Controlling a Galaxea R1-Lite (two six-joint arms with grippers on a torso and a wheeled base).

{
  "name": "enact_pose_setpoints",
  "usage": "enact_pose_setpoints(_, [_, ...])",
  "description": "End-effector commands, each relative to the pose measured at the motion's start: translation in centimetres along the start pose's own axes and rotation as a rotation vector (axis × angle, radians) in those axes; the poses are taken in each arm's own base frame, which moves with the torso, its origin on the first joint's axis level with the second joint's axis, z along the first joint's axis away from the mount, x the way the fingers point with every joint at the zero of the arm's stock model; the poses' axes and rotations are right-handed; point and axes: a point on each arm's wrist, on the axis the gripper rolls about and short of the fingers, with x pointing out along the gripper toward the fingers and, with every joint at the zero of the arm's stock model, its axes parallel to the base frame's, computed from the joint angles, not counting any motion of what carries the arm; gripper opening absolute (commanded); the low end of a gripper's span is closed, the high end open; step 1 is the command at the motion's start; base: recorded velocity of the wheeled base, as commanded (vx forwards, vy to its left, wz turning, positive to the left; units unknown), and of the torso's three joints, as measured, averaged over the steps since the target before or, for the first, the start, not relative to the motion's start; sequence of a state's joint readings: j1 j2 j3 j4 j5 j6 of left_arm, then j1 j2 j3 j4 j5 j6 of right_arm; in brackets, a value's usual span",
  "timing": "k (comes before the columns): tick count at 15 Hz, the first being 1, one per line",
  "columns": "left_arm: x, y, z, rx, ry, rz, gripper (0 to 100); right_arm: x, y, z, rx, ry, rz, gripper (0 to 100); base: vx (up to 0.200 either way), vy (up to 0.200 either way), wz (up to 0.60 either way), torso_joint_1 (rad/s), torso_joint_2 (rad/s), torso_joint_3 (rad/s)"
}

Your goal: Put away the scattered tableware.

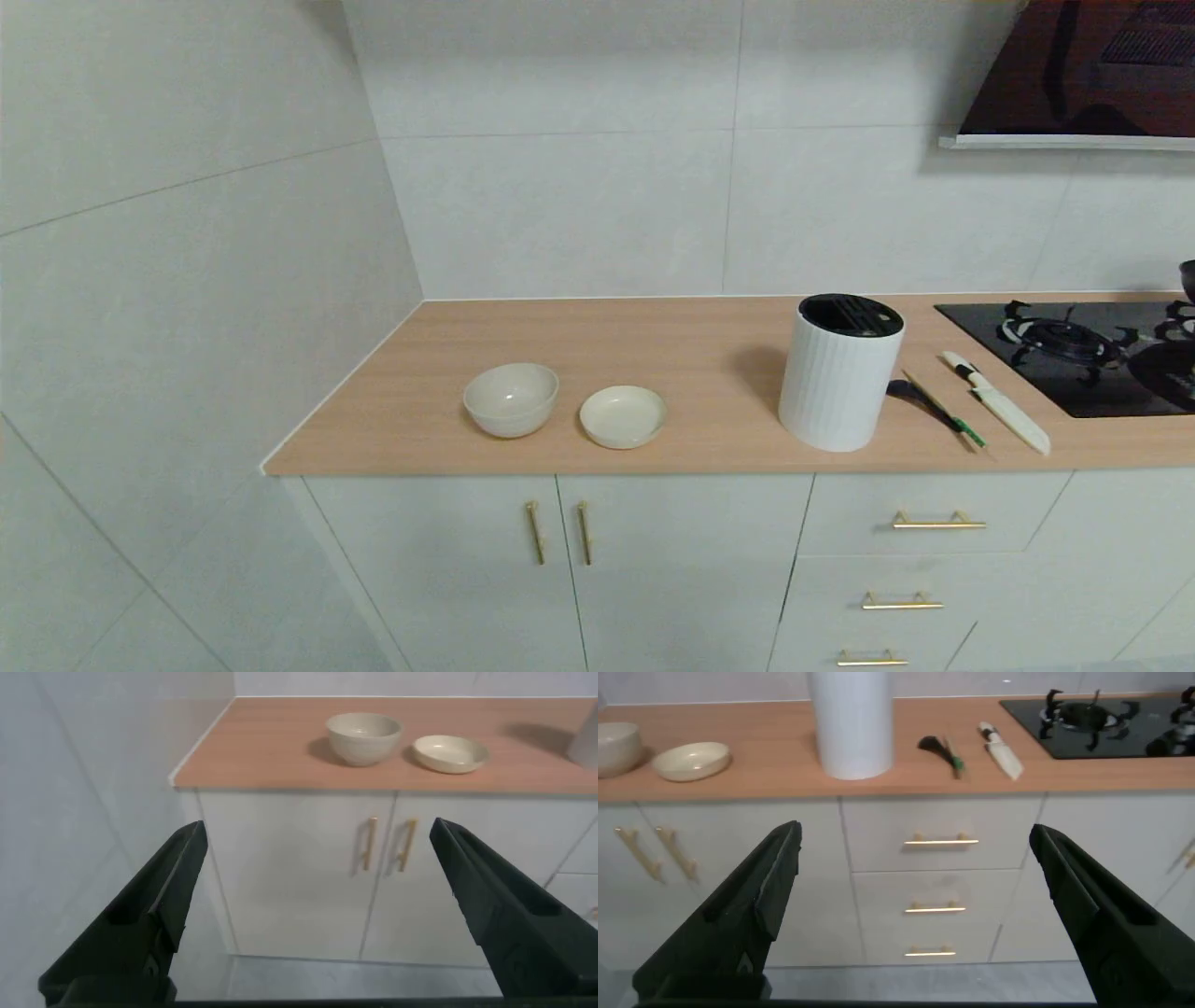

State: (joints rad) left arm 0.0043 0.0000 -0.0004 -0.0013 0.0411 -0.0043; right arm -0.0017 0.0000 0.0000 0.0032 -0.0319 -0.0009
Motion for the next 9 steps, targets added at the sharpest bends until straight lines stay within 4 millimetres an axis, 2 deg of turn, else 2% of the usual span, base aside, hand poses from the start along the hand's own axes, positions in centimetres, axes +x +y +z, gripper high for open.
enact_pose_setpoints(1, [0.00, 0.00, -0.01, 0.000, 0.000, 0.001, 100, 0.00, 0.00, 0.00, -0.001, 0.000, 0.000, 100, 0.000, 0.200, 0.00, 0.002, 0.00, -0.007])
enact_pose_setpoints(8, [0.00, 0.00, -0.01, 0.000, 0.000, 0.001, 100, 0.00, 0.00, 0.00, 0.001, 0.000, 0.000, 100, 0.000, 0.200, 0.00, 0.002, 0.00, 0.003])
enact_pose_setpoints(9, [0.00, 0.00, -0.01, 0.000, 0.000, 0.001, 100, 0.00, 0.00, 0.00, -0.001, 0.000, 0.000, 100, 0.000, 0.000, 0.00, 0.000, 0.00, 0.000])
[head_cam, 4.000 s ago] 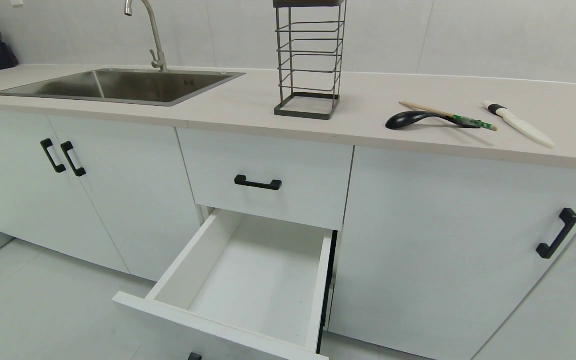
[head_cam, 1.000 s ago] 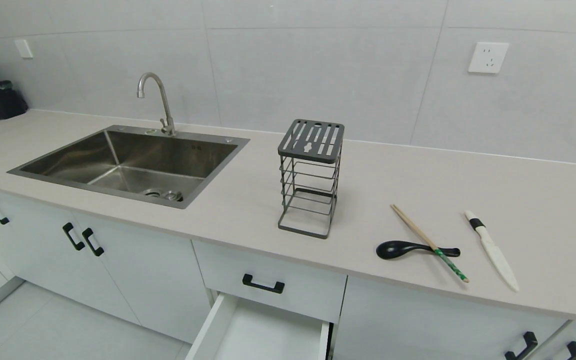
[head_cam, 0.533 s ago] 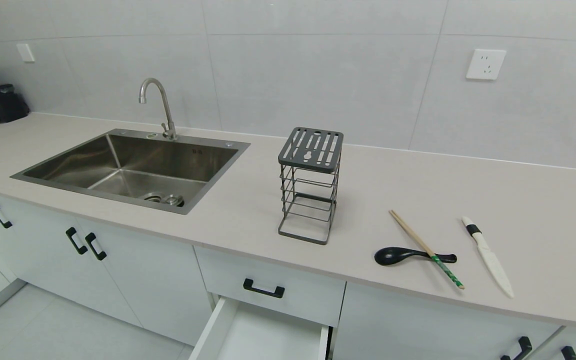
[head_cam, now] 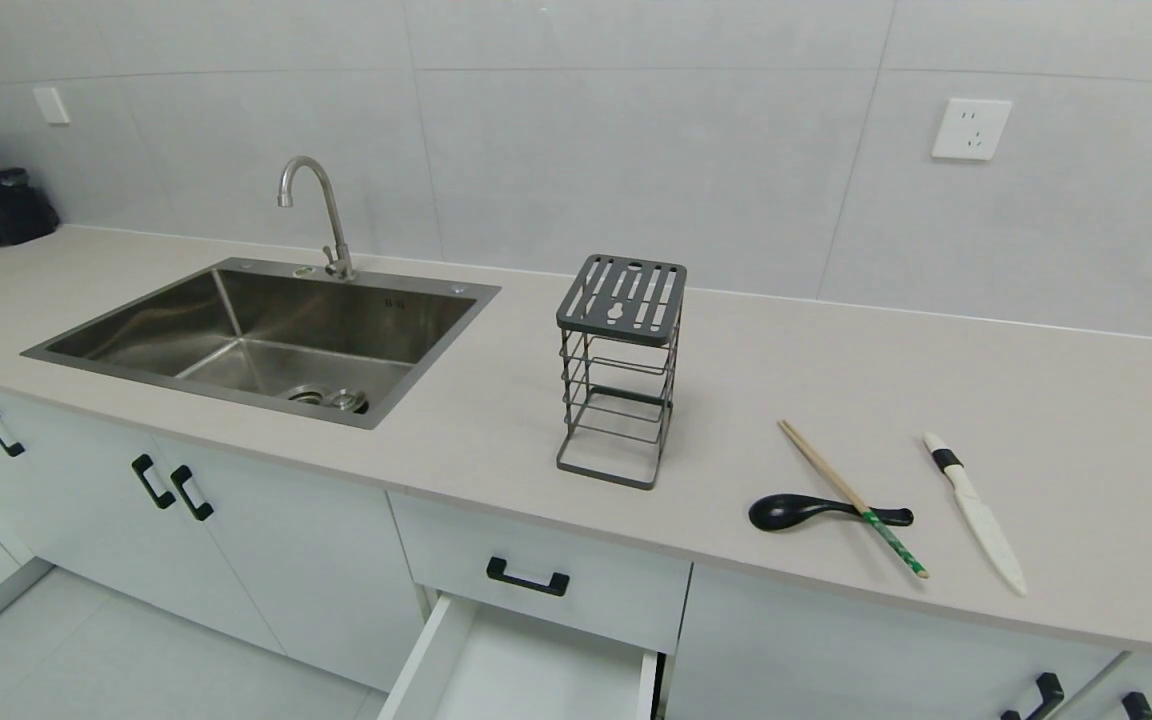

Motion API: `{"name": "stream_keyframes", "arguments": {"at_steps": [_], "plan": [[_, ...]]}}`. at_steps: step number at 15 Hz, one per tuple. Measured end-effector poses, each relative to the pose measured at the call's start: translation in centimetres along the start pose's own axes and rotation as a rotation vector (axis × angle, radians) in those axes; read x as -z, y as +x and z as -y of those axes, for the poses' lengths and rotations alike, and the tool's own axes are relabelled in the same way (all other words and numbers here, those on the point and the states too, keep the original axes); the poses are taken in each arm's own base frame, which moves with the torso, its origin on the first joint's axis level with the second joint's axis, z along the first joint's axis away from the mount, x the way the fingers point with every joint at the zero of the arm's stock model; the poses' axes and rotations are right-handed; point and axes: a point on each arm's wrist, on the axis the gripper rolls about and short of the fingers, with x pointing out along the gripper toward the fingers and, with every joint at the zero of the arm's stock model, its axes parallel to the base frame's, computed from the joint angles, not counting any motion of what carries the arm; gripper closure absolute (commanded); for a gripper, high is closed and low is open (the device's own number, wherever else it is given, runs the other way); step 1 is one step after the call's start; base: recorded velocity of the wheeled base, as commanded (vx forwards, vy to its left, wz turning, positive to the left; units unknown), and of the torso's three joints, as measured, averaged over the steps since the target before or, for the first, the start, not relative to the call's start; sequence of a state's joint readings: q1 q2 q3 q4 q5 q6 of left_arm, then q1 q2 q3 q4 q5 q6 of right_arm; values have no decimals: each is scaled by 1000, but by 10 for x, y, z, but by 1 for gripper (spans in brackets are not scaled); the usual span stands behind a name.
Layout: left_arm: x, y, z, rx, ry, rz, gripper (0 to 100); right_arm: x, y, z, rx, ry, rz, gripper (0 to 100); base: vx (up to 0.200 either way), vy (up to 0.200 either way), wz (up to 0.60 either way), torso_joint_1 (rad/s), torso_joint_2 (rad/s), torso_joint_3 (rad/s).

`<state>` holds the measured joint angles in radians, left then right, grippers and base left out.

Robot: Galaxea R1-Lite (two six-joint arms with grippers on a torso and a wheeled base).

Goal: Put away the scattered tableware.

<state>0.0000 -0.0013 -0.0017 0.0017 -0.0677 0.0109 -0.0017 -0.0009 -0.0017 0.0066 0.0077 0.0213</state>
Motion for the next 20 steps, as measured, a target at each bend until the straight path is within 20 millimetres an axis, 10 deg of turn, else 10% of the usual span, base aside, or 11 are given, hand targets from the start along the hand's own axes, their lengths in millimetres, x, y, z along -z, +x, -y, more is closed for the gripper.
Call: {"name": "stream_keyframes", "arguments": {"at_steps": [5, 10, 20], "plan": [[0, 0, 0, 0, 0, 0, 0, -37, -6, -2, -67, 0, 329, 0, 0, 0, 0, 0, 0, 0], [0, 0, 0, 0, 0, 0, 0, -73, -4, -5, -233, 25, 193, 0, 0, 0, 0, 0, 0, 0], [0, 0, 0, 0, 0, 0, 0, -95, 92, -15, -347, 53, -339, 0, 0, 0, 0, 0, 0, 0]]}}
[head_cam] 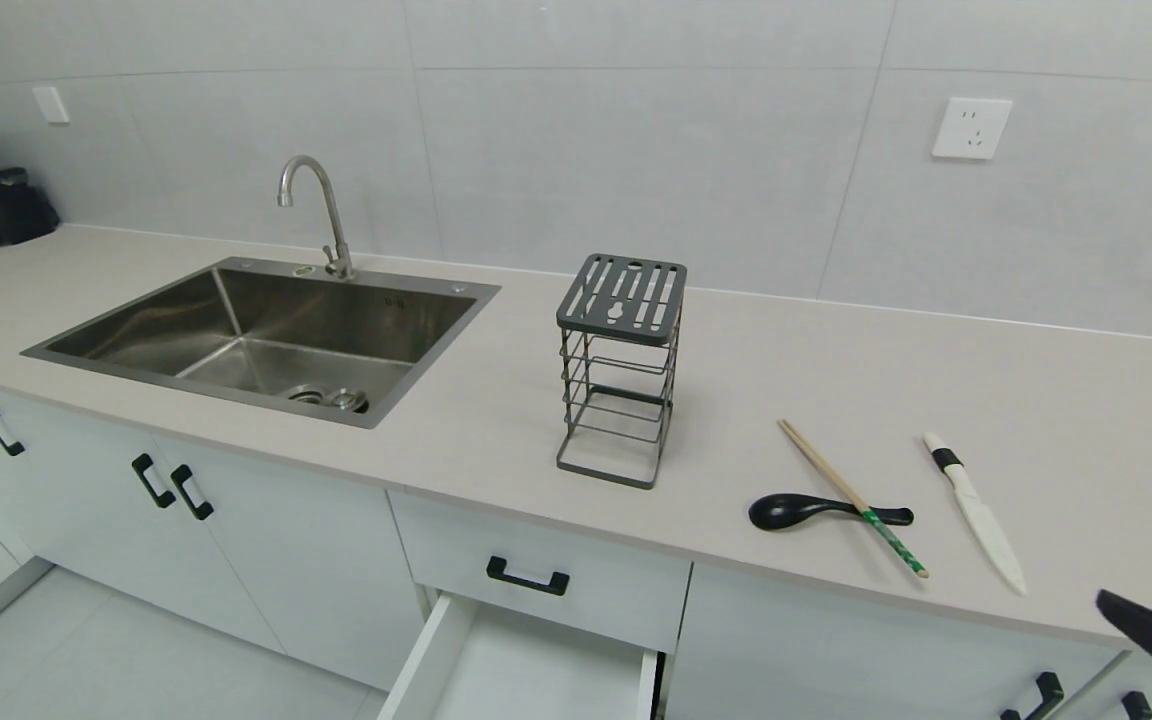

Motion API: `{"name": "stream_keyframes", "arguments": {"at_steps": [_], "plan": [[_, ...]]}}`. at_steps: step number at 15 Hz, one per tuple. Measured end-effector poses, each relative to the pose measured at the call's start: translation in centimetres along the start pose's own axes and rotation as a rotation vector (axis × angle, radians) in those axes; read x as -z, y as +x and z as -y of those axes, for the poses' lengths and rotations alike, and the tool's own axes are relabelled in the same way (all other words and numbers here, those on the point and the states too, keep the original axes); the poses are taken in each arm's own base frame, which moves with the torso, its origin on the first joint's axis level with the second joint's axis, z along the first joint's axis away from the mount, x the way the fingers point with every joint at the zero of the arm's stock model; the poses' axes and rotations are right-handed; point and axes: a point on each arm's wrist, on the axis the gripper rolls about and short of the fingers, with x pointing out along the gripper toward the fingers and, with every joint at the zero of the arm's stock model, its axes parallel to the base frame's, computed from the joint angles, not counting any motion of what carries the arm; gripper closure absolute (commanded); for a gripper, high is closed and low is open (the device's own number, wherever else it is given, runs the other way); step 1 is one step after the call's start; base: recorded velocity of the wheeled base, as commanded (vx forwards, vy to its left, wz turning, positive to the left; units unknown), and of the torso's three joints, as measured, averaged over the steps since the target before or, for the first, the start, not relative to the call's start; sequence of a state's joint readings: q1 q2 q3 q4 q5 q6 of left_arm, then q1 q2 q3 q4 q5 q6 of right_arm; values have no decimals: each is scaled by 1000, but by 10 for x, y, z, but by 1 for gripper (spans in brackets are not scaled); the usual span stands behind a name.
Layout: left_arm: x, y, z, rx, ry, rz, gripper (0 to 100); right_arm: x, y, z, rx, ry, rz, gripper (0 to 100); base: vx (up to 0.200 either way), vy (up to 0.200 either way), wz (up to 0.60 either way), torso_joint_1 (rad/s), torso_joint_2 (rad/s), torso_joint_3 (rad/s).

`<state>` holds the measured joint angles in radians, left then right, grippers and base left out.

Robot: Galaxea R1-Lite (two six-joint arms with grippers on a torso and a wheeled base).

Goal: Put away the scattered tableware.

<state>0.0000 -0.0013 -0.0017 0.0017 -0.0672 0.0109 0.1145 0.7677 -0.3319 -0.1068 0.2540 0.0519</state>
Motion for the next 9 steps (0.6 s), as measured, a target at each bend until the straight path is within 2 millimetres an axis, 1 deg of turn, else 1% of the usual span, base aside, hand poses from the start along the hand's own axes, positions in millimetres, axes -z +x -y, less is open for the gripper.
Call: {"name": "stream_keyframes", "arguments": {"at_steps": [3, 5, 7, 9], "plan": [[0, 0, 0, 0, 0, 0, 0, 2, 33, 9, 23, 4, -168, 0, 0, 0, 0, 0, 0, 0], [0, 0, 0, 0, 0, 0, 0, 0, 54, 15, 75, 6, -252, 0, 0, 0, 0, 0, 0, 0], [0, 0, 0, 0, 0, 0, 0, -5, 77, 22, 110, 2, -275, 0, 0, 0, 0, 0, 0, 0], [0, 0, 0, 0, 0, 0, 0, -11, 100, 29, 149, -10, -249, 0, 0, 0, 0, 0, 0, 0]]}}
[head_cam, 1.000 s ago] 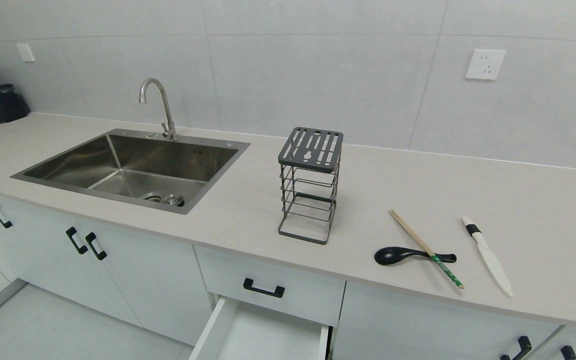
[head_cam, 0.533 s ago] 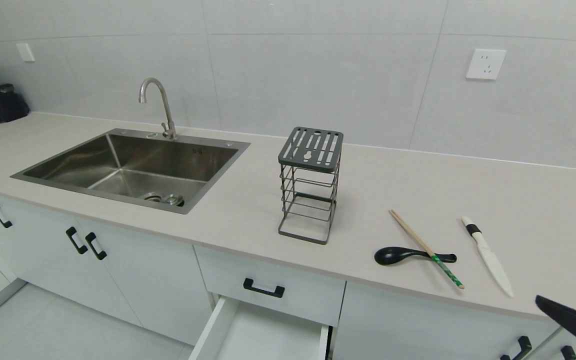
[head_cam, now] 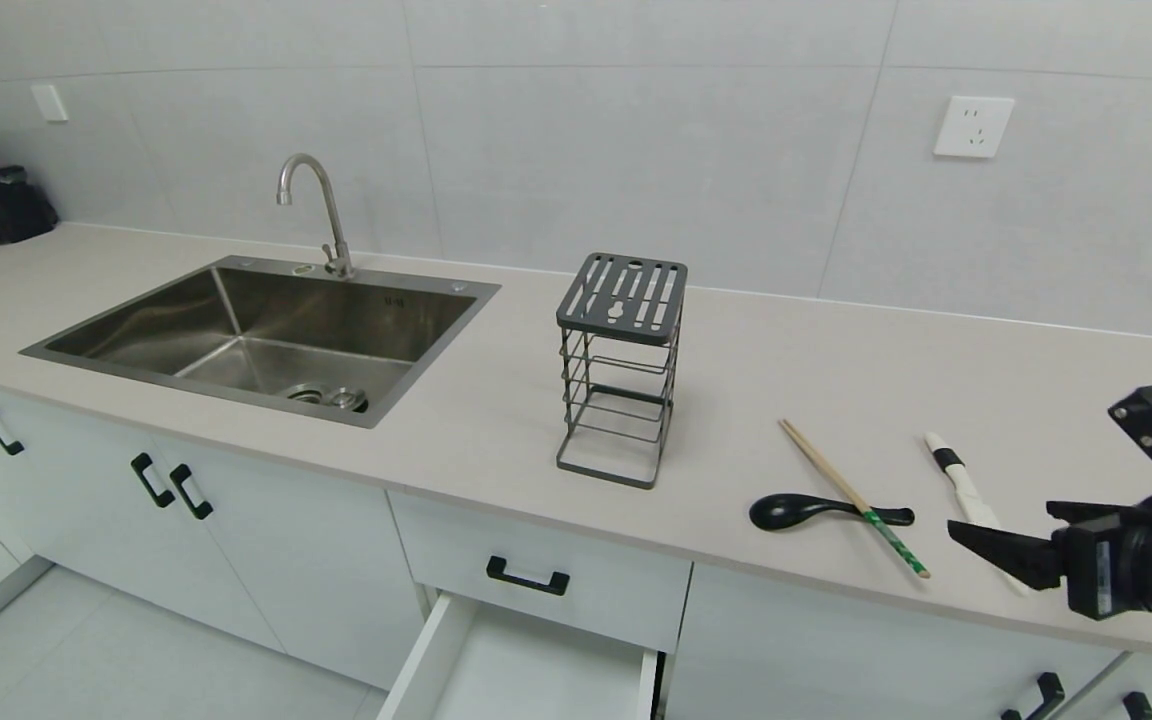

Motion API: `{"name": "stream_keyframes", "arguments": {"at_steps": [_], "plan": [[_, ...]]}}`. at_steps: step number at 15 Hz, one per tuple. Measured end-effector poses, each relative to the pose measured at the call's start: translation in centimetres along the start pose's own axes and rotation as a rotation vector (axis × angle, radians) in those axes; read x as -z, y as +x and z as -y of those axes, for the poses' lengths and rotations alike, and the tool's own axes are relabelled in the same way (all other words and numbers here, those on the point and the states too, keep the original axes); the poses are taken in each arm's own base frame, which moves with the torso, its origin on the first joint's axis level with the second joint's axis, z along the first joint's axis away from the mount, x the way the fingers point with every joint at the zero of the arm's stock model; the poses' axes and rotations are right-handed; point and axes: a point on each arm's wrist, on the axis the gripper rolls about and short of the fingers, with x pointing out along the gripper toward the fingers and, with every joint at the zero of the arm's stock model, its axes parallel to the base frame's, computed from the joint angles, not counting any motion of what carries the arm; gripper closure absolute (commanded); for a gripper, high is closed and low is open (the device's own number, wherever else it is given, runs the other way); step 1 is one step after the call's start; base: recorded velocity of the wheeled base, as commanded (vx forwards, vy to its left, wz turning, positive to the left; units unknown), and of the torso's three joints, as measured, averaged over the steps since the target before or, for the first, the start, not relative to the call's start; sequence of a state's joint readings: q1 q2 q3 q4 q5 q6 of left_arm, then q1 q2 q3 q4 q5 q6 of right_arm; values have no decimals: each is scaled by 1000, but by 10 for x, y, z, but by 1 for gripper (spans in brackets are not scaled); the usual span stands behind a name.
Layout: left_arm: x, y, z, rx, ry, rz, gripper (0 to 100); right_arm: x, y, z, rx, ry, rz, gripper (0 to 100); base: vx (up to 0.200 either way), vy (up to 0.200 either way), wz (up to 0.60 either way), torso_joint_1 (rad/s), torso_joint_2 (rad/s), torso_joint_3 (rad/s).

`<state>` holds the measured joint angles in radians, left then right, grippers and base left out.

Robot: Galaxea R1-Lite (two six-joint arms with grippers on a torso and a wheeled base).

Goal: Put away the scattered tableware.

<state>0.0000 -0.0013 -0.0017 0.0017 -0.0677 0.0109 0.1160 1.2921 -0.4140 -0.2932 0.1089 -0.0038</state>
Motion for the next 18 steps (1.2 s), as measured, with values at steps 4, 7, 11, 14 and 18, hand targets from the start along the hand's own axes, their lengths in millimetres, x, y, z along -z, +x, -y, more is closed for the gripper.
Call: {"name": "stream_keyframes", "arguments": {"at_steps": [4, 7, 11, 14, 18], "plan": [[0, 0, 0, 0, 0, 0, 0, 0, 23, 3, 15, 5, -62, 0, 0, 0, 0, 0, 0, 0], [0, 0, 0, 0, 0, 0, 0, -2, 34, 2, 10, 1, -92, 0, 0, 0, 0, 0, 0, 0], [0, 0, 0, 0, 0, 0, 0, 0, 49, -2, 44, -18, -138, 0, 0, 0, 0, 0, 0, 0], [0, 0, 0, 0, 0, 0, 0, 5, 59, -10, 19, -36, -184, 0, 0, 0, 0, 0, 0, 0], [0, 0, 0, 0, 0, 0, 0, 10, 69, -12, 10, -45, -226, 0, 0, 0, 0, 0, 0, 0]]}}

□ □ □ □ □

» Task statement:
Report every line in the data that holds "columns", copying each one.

» Answer:
  "timing": "k (comes before the columns): tick count at 15 Hz, the first being 1, one per line",
  "columns": "left_arm: x, y, z, rx, ry, rz, gripper (0 to 100); right_arm: x, y, z, rx, ry, rz, gripper (0 to 100); base: vx (up to 0.200 either way), vy (up to 0.200 either way), wz (up to 0.60 either way), torso_joint_1 (rad/s), torso_joint_2 (rad/s), torso_joint_3 (rad/s)"

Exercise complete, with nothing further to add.